:: EXERCISE AIM ::
Take the data below and extract the lines from the one with "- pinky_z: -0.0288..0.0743" to the one with "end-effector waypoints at", inclusive, exactly as written.

DATA SUPPLIED START

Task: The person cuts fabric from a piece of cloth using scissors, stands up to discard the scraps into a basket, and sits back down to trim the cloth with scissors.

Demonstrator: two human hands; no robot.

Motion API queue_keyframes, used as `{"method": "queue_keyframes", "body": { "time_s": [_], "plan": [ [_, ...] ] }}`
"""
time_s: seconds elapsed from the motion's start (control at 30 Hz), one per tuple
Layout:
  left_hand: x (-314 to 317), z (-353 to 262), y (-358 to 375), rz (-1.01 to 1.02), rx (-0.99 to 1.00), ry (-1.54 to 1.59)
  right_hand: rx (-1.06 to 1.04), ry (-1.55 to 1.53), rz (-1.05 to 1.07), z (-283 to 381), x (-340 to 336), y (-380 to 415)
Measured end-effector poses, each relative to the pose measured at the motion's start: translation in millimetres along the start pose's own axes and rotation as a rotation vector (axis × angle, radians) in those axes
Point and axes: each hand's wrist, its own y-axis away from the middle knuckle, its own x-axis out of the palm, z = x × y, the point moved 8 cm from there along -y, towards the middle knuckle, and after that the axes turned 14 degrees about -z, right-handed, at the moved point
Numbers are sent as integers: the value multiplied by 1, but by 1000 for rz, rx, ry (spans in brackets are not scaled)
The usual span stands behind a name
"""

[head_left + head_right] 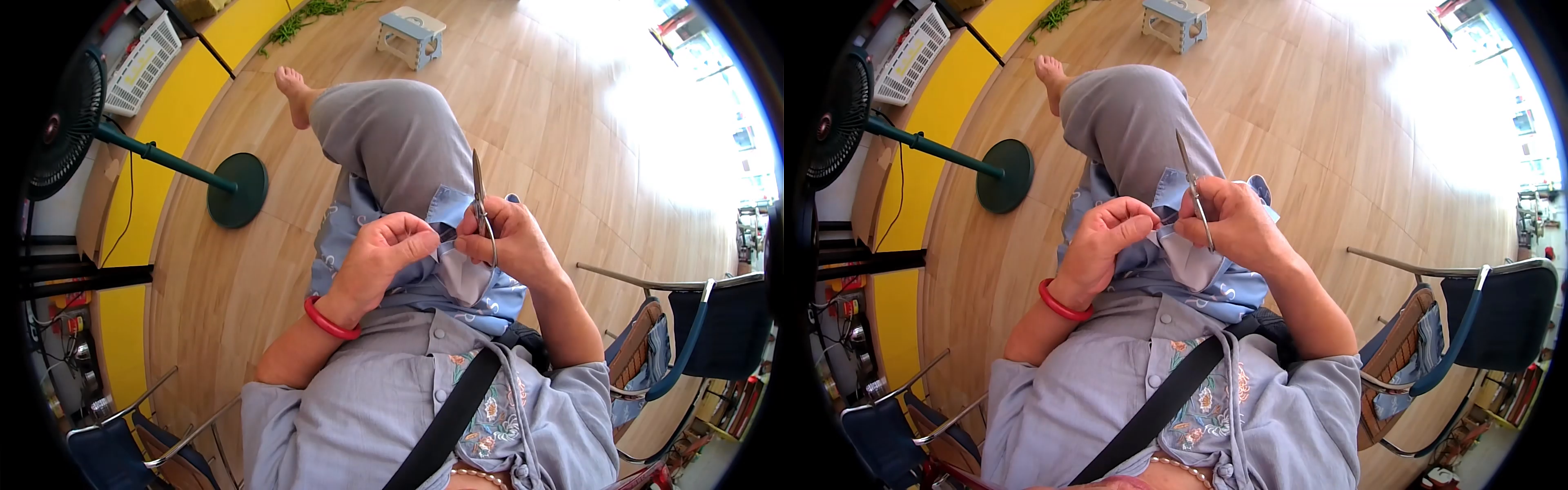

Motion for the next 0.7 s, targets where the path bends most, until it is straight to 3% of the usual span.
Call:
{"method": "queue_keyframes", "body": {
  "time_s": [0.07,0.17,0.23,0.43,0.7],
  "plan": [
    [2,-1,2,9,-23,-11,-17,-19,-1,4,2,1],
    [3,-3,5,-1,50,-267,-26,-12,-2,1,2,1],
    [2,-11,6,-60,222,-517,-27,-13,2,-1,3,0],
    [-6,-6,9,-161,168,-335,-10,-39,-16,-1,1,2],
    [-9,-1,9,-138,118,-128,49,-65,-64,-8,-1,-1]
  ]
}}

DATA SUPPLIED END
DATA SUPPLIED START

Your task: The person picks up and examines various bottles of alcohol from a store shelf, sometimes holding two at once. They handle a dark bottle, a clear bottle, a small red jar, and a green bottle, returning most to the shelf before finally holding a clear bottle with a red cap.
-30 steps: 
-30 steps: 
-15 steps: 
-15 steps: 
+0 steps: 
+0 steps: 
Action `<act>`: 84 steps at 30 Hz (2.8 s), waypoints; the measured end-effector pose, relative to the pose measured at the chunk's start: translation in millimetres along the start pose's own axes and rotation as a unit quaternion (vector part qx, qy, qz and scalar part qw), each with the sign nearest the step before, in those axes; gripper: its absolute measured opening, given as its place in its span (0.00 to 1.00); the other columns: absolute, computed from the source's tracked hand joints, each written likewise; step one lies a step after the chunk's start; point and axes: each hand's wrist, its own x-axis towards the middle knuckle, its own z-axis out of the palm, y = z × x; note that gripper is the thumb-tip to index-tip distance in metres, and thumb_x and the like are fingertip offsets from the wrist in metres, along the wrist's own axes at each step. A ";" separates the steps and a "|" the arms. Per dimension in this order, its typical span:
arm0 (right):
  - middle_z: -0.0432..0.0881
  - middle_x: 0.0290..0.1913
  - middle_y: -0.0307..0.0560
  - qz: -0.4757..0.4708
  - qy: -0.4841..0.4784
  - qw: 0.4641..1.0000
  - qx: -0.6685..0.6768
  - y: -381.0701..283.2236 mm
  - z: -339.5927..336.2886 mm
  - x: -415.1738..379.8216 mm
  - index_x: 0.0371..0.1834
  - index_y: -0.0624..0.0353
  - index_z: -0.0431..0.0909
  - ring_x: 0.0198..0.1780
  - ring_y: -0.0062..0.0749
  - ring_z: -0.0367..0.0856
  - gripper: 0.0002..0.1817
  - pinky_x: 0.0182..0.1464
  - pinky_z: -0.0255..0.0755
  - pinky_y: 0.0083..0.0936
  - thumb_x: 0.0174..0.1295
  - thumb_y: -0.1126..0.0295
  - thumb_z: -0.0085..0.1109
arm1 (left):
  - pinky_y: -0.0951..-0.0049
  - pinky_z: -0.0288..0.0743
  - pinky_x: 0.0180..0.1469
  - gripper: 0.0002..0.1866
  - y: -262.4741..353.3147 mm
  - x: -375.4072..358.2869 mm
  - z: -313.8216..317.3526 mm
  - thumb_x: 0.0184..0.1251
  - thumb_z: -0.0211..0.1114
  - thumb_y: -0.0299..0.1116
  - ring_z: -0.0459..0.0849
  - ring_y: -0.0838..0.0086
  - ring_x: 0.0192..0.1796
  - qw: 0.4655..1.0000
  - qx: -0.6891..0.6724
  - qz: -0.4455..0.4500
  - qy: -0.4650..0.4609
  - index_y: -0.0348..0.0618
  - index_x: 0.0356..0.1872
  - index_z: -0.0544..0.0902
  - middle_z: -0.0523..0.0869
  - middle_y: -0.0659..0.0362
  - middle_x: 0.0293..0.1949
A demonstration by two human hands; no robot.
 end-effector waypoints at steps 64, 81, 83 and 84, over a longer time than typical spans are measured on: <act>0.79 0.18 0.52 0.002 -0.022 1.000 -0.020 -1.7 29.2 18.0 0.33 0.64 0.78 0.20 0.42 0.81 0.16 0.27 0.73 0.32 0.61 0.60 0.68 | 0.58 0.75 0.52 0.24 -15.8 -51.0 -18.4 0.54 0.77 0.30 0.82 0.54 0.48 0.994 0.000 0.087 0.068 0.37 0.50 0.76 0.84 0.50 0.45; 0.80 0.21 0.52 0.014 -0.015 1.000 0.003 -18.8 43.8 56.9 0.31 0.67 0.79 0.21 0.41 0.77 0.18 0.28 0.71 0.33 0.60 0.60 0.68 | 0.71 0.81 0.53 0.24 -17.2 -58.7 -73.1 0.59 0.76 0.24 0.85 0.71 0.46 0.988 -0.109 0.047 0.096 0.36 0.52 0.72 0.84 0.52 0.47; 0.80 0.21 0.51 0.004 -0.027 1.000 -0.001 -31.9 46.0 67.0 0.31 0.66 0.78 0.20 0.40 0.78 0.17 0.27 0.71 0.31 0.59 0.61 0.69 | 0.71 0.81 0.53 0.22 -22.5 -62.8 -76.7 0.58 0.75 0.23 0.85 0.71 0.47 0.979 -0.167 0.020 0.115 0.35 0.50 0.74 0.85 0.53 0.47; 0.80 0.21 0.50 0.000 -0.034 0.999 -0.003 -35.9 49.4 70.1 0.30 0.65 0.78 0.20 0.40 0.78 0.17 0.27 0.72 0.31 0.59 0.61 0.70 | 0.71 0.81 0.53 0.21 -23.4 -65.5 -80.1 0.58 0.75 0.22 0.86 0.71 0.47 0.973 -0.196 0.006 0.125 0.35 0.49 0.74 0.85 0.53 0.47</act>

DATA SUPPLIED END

:: EXPECTED OUTPUT ::
  - pinky_z: -0.0288..0.0743
  - pinky_x: 0.0180..0.1469
  - gripper: 0.0002..0.1866
  - y: -262.4741..353.3147 mm
  - x: -375.4072..358.2869 mm
  - z: -313.8216..317.3526 mm
  - thumb_x: 0.0184..0.1251
  - thumb_z: -0.0211..0.1114
  - thumb_y: -0.0299..0.1116
  - ring_z: -0.0459..0.0849
  - ring_y: -0.0838..0.0086
  - ring_x: 0.0192..0.1796
  - qw: 0.4655..1.0000
  - qx: -0.6891..0.6724
  - qz: -0.4455..0.4500
  - qy: -0.4650..0.4609
  - index_y: -0.0348..0.0618
  - index_x: 0.0356..0.1872
  - index_z: -0.0544..0.0902
  - middle_z: -0.0523..0.0869
  - middle_y: -0.0659..0.0362
  - middle_x: 0.0293..0.1949
A demonstration by two human hands; no robot.
 end-effector waypoints at steps 64, 81, 83 and 84, over a longer time than typical spans are measured on: <act>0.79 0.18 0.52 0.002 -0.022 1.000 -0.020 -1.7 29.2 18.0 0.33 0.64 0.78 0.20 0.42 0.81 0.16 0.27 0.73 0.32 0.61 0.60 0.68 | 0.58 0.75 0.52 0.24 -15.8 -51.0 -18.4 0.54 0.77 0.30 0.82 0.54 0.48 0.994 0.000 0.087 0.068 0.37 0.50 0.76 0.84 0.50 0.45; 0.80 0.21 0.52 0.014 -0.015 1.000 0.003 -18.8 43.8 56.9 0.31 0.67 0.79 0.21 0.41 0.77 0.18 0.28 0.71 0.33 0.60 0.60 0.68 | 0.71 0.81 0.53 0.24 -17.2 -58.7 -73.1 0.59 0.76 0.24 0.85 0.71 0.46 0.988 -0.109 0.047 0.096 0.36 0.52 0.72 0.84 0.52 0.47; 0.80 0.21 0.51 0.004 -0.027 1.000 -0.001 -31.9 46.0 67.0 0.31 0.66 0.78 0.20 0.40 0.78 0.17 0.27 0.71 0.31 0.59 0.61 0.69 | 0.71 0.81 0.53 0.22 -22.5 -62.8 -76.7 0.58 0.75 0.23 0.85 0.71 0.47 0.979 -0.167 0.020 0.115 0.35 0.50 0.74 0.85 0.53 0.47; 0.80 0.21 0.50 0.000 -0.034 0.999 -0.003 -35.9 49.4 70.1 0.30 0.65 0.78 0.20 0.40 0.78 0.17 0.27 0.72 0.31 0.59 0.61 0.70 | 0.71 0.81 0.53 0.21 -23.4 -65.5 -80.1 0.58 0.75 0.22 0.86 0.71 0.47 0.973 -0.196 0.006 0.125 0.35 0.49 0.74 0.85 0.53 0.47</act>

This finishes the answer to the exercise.